YOUR INSTRUCTIONS: All lines from the one with "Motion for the" to the end of the listing below are to be transcribed exactly; both end lines are included, and no other lines are.

GIVEN MATERIAL:

● ● ●

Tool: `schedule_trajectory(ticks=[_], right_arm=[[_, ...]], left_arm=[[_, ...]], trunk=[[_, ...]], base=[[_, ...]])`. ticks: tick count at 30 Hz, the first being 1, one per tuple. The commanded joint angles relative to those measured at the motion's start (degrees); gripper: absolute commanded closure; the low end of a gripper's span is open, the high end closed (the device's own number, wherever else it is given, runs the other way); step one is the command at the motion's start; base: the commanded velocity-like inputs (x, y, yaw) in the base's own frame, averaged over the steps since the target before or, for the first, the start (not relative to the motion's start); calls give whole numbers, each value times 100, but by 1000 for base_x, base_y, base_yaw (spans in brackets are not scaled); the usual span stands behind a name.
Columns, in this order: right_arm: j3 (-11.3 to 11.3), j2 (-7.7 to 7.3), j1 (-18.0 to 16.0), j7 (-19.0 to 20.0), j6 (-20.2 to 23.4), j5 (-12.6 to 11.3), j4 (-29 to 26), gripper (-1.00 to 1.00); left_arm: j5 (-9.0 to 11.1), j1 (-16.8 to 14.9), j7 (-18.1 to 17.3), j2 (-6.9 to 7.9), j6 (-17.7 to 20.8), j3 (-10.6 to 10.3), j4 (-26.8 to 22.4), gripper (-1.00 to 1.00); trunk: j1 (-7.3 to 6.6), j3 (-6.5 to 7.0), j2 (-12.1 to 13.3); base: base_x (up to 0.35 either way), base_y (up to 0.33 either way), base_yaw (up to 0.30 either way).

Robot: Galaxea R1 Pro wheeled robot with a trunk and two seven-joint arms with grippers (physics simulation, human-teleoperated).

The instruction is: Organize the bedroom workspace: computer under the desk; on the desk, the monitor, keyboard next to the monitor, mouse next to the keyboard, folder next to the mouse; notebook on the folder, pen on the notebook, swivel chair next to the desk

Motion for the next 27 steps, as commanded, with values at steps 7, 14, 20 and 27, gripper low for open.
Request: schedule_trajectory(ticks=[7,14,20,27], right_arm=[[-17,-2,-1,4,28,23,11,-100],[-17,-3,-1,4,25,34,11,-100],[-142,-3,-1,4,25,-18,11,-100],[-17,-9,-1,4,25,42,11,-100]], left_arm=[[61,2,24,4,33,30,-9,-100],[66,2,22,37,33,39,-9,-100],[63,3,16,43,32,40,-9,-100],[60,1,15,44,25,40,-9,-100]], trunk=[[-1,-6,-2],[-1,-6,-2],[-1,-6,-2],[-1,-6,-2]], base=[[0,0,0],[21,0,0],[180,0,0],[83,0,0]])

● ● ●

ANSWER TO THIS TASK:
Motion for the next 27 steps, as commanded, with values at steps 7, 14, 20 and 27, gripper low for open.
Request: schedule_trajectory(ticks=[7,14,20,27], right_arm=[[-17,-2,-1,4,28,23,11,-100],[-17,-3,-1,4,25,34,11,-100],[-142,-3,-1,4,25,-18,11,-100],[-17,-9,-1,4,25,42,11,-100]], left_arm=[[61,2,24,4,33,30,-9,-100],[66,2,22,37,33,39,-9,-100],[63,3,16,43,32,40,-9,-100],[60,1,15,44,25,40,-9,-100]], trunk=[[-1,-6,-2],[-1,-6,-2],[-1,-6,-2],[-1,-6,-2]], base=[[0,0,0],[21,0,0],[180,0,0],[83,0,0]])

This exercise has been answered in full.